» **The task**:
Go to the line holding "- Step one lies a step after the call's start" in the entries below and write out exactly every line down to and including the line holding "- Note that".

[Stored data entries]
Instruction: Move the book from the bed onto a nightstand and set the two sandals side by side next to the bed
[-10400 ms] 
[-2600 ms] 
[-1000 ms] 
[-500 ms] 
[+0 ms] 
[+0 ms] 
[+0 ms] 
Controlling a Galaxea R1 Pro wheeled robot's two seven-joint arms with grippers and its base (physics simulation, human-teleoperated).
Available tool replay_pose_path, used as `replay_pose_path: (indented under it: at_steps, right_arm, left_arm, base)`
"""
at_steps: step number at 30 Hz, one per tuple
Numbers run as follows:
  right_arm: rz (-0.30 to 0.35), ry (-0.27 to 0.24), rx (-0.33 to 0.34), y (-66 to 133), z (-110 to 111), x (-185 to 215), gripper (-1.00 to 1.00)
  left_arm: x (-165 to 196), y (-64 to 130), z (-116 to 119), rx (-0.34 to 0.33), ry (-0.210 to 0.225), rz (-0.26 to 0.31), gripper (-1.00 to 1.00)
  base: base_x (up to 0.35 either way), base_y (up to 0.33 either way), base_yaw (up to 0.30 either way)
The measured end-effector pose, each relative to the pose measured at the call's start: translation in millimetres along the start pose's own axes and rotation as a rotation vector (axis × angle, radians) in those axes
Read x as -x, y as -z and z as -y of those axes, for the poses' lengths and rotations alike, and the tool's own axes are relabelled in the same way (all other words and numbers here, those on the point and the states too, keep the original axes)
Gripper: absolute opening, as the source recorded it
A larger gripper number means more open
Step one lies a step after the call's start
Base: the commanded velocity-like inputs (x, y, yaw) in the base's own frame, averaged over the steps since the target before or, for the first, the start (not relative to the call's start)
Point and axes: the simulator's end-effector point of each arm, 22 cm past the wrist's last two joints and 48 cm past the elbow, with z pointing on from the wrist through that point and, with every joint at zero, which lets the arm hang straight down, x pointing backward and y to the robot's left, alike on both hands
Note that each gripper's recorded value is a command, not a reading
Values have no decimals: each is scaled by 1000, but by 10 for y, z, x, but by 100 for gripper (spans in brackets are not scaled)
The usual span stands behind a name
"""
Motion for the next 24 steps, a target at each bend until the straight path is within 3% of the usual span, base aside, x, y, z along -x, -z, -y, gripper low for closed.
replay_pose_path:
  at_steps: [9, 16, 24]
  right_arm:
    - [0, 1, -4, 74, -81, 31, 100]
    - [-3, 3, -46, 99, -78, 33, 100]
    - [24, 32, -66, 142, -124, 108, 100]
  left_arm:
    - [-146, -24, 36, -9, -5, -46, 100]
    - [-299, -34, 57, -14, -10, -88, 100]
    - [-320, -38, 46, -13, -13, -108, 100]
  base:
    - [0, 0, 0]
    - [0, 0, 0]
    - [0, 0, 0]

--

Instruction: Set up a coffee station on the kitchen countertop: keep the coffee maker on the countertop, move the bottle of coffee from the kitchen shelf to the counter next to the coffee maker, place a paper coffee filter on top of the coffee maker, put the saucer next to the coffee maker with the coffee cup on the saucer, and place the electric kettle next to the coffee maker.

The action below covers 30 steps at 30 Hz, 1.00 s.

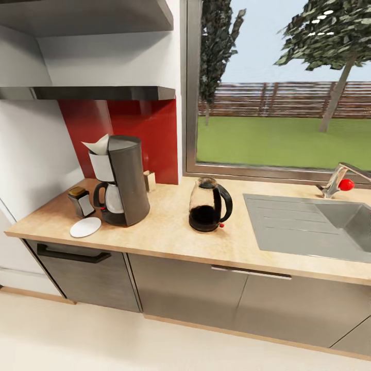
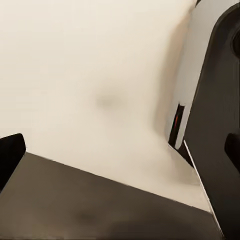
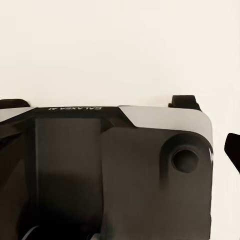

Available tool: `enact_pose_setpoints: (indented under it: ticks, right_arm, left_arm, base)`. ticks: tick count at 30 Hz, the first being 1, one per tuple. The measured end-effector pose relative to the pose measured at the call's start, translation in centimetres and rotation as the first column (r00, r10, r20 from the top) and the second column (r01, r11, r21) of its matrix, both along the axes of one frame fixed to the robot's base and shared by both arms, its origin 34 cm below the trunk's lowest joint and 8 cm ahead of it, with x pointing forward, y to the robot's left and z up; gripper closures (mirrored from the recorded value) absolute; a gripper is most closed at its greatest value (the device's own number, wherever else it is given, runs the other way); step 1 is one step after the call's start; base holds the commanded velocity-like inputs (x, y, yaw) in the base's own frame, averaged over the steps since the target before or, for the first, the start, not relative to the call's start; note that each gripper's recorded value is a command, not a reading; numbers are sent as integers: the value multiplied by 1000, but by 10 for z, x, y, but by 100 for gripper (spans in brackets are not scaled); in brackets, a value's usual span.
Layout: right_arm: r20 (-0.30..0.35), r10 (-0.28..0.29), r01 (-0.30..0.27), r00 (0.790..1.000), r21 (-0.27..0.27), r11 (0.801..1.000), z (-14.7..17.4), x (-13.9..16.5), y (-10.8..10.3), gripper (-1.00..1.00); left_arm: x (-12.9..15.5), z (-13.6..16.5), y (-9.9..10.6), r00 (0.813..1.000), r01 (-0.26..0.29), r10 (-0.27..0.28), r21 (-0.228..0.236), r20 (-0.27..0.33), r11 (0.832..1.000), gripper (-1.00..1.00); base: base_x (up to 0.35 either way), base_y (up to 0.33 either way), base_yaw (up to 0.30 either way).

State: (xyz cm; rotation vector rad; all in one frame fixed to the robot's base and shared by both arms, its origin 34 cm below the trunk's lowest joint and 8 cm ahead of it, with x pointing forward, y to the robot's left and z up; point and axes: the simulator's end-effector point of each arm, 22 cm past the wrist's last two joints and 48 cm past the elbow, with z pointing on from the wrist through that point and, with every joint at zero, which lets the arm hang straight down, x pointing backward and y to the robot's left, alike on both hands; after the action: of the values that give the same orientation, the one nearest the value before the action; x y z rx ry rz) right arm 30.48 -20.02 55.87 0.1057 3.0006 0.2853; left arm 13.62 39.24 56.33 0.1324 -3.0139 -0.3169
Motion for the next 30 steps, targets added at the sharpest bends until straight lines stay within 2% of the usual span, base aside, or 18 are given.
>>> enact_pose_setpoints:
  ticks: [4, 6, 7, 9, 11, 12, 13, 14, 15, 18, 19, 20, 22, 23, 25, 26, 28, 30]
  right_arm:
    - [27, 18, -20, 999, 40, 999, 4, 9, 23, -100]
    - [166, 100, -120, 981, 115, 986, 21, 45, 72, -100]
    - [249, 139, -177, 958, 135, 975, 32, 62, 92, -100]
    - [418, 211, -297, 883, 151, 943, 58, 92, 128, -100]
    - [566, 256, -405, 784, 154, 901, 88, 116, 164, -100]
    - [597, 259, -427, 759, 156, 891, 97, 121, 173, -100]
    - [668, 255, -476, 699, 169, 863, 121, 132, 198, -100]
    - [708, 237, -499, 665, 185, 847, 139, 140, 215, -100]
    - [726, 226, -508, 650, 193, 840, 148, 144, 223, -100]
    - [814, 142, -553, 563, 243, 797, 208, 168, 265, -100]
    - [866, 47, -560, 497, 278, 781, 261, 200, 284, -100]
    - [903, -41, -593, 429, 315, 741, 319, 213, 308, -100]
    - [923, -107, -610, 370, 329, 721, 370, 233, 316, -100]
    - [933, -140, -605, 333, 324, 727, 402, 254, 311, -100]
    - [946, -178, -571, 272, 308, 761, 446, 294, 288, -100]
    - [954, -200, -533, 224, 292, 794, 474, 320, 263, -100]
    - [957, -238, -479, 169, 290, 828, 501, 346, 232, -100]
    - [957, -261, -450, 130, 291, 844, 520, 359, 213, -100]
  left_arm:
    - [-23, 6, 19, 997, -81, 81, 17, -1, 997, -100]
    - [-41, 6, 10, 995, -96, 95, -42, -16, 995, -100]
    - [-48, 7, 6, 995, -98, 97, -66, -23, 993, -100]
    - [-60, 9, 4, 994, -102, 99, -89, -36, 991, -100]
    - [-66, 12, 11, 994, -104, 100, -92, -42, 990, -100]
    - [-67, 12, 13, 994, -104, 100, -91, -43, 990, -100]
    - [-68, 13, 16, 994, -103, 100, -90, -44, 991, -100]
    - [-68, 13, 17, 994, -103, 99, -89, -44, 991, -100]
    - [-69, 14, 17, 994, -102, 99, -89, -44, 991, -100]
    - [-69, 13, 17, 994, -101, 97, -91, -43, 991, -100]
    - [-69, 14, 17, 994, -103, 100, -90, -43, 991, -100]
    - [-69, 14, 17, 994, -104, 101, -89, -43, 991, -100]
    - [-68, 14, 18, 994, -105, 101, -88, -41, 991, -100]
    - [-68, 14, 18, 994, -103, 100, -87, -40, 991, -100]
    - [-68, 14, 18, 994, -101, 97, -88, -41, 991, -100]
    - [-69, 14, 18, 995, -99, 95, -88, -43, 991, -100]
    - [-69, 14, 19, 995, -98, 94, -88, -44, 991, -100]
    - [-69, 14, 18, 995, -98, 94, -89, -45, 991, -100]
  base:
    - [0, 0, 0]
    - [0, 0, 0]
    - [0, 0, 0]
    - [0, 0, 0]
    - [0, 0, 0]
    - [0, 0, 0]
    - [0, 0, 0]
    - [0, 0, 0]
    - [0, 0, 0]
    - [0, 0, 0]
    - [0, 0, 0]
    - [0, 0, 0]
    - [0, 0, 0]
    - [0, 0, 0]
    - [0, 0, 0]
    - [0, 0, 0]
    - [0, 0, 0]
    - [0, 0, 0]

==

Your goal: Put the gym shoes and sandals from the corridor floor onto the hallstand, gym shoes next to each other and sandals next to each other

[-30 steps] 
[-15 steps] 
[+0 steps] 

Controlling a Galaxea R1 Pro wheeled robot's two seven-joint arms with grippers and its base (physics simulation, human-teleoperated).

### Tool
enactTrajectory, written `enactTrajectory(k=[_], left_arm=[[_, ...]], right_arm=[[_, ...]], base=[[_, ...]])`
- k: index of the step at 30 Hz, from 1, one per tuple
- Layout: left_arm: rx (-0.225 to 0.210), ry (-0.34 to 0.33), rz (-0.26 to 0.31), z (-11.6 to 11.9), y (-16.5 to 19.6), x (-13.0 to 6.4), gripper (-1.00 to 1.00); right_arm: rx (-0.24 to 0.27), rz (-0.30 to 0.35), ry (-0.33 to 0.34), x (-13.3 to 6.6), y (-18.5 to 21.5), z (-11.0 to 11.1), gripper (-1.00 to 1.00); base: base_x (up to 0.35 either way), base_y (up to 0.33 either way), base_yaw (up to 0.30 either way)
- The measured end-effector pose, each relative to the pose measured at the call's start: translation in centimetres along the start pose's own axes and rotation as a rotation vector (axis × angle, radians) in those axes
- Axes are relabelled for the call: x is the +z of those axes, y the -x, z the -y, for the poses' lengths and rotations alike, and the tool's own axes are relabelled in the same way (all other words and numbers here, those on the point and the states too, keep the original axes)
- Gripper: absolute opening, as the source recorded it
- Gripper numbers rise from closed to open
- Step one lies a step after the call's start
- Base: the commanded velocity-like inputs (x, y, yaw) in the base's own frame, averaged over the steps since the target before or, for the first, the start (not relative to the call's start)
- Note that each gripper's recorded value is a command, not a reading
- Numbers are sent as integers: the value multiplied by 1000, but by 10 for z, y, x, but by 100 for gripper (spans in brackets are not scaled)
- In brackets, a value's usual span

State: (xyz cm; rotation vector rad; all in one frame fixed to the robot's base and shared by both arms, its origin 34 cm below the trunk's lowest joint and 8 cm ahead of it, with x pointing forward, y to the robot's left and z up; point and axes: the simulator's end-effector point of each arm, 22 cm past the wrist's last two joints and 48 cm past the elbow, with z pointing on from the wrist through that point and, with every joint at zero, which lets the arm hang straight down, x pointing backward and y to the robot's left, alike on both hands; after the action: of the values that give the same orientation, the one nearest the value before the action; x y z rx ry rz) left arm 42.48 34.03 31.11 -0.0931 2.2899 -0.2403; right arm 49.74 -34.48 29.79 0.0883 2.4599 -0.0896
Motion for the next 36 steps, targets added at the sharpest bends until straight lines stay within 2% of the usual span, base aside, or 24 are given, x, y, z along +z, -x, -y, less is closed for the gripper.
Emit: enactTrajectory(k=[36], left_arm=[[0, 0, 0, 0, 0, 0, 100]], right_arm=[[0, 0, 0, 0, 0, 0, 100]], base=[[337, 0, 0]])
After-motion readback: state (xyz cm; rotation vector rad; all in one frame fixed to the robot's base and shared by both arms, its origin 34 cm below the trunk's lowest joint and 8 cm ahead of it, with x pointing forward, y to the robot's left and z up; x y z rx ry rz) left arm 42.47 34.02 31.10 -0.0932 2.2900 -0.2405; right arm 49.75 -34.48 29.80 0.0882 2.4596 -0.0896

» **Expected answer**:
- Step one lies a step after the call's start
- Base: the commanded velocity-like inputs (x, y, yaw) in the base's own frame, averaged over the steps since the target before or, for the first, the start (not relative to the call's start)
- Note that each gripper's recorded value is a command, not a reading

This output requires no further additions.